Madison's ideas on philosophy and morality were strongly shaped by Witherspoon, who converted him to the philosophy, values, and modes of thinking of the Age of Enlightenment. Biographer Terence Ball wrote that at Princeton, Madison "was immersed in the liberalism of the Enlightenment, and converted to eighteenth-century political radicalism. From then on James Madison's theories would advance the rights of happiness of man, and his most active efforts would serve devotedly the cause of civil and political liberty."

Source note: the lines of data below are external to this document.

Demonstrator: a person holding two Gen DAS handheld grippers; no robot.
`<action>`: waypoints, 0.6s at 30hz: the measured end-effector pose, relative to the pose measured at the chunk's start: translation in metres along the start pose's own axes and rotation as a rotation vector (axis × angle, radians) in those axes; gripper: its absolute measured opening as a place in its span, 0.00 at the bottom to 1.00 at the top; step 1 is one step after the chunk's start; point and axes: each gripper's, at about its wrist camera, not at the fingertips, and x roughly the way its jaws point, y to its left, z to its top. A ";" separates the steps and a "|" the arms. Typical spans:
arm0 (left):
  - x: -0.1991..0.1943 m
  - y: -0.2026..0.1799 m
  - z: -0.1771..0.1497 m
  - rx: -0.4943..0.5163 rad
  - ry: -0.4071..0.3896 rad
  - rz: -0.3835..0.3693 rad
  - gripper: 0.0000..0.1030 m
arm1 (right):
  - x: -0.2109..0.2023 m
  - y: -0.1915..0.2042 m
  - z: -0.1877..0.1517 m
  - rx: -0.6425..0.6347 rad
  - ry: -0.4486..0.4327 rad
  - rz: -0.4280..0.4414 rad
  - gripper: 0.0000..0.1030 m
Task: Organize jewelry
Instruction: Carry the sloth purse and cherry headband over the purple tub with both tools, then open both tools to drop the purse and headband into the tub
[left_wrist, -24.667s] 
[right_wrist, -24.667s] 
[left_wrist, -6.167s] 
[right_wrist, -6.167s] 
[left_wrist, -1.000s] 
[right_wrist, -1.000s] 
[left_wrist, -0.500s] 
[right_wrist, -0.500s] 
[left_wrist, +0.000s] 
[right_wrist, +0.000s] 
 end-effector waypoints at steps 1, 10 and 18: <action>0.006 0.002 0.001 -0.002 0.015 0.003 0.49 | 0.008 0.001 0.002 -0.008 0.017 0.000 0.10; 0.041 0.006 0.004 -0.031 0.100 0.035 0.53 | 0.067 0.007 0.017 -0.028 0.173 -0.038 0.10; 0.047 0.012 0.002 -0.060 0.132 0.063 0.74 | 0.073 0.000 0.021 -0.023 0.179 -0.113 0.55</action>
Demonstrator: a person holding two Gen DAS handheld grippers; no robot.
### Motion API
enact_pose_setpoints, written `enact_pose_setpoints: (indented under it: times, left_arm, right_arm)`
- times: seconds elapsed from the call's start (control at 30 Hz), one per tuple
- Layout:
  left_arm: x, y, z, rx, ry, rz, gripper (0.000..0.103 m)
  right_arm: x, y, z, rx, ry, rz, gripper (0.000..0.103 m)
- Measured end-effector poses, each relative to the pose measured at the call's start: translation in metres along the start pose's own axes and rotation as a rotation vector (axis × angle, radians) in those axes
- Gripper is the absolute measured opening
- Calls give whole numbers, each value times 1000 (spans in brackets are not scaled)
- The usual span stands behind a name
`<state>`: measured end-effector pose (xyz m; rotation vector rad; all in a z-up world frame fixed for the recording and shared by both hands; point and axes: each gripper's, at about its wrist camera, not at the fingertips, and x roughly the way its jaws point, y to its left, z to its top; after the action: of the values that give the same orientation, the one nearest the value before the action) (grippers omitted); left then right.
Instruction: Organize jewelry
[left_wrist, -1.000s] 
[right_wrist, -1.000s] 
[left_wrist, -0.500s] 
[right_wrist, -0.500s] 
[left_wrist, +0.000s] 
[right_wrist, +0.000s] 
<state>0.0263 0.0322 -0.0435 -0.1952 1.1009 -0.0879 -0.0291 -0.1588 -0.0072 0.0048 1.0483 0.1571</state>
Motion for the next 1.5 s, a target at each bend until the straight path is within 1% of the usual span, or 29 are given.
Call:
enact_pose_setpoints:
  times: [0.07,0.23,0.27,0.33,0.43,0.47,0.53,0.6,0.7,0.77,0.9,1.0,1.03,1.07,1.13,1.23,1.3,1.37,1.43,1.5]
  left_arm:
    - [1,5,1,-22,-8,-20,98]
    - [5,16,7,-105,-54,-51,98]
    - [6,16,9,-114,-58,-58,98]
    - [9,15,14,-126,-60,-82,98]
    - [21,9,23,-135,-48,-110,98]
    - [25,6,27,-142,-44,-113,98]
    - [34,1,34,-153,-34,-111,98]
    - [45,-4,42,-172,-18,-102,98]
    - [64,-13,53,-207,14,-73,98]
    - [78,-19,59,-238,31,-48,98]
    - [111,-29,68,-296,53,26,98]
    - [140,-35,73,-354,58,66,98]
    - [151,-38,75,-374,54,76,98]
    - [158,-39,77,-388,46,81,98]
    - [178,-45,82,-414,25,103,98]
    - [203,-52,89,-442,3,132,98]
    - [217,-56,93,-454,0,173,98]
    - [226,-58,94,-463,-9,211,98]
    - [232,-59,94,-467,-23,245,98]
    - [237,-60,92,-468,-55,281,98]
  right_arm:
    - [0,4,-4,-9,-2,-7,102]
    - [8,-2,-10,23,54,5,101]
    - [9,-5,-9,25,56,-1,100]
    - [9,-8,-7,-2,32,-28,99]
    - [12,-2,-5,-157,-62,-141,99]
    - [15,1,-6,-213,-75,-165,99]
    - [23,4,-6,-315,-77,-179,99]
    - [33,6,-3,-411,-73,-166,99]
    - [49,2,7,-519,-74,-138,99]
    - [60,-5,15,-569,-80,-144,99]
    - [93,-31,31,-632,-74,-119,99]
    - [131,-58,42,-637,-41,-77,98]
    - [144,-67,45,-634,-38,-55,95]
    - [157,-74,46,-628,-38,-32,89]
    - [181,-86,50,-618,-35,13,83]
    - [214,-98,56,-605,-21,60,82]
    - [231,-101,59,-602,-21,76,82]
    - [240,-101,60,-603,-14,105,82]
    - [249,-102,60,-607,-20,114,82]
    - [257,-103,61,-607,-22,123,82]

After returning to Montpelier, without a chosen career, Madison served as a tutor to his younger siblings. Madison began to study law books in 1773, asking his friend Bradford, a law apprentice, to send him a written plan of study. He had acquired an understanding of legal publications by 1783. Madison saw himself as a law student but not a lawyer; he did not apprentice himself to a lawyer and never joined the bar. Following the Revolutionary War, Madison spent time at Montpelier in Virginia studying ancient democracies of the world in preparation for the Constitutional Convention. Madison suffered from episodes of mental exhaustion and illness with associated nervousness, which often caused temporary short-term incapacity after periods of stress. However, Madison enjoyed good physical health until his final years.